__PROBLEM TO SOLVE__
From the line with "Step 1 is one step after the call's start" to the line with "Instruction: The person", retype every line exactly, including those two, and leave out the rest of the data below.

__SOURCE MATERIAL__
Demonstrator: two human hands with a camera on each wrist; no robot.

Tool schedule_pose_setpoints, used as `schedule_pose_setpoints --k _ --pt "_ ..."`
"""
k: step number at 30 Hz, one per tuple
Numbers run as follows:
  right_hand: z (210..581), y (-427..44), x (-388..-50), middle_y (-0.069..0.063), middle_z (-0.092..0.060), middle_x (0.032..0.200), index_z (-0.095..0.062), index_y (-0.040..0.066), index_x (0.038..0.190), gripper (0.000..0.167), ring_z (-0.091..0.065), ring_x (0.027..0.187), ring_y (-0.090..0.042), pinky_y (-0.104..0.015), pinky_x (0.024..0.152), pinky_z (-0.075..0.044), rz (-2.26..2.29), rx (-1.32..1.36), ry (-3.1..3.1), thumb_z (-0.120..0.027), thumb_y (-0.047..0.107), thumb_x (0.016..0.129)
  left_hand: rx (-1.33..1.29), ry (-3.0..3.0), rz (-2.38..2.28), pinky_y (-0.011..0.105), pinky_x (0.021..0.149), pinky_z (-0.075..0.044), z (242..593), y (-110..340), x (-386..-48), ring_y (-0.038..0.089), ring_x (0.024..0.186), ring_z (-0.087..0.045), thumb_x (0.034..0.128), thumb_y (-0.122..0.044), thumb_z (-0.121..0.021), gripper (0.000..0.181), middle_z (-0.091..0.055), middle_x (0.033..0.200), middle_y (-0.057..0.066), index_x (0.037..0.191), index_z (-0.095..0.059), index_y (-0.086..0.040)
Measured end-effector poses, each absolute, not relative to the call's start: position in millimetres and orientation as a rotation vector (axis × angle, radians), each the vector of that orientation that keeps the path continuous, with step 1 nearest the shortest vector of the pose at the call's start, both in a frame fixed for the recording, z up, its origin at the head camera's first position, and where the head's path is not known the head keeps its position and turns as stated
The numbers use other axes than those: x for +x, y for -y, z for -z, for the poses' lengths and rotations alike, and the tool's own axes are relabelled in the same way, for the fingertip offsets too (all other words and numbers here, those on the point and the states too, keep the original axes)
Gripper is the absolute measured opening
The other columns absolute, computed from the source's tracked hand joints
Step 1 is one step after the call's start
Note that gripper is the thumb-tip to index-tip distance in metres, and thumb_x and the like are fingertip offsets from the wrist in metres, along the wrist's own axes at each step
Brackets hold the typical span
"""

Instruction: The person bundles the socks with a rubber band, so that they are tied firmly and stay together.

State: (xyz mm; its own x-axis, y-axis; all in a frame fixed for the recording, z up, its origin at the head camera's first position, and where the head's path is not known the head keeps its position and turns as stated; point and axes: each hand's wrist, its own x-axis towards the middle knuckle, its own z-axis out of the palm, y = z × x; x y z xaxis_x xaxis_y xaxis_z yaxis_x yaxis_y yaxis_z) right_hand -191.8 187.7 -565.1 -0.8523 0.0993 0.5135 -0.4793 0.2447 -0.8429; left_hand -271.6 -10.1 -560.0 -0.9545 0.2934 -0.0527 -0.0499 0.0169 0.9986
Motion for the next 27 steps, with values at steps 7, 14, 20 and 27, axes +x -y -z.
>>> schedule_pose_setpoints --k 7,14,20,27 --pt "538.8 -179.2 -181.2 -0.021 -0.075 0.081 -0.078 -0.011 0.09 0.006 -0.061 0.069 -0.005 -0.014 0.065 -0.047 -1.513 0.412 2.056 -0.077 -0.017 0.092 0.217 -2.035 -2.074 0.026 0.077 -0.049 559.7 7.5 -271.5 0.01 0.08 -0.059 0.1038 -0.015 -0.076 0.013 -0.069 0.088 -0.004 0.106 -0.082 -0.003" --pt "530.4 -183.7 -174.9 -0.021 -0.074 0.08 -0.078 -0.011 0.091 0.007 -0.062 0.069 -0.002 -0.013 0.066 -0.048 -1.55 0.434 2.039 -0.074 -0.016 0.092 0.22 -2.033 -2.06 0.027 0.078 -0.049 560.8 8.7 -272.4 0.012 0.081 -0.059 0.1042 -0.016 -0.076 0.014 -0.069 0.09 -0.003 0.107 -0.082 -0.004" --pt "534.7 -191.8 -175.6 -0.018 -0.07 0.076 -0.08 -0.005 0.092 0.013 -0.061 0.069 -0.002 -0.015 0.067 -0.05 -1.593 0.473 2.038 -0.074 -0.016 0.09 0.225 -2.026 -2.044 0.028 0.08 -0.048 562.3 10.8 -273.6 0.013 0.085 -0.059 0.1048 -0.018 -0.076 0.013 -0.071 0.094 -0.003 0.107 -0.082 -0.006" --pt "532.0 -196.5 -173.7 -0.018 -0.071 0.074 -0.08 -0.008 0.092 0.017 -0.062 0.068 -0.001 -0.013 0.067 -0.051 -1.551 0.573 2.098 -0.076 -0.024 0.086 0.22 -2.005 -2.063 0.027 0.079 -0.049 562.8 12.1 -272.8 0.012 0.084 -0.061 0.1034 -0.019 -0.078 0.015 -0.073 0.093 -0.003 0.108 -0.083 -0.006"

__RESULT FOR THIS TASK__
Step 1 is one step after the call's start
Note that gripper is the thumb-tip to index-tip distance in metres, and thumb_x and the like are fingertip offsets from the wrist in metres, along the wrist's own axes at each step
Brackets hold the typical span
"""

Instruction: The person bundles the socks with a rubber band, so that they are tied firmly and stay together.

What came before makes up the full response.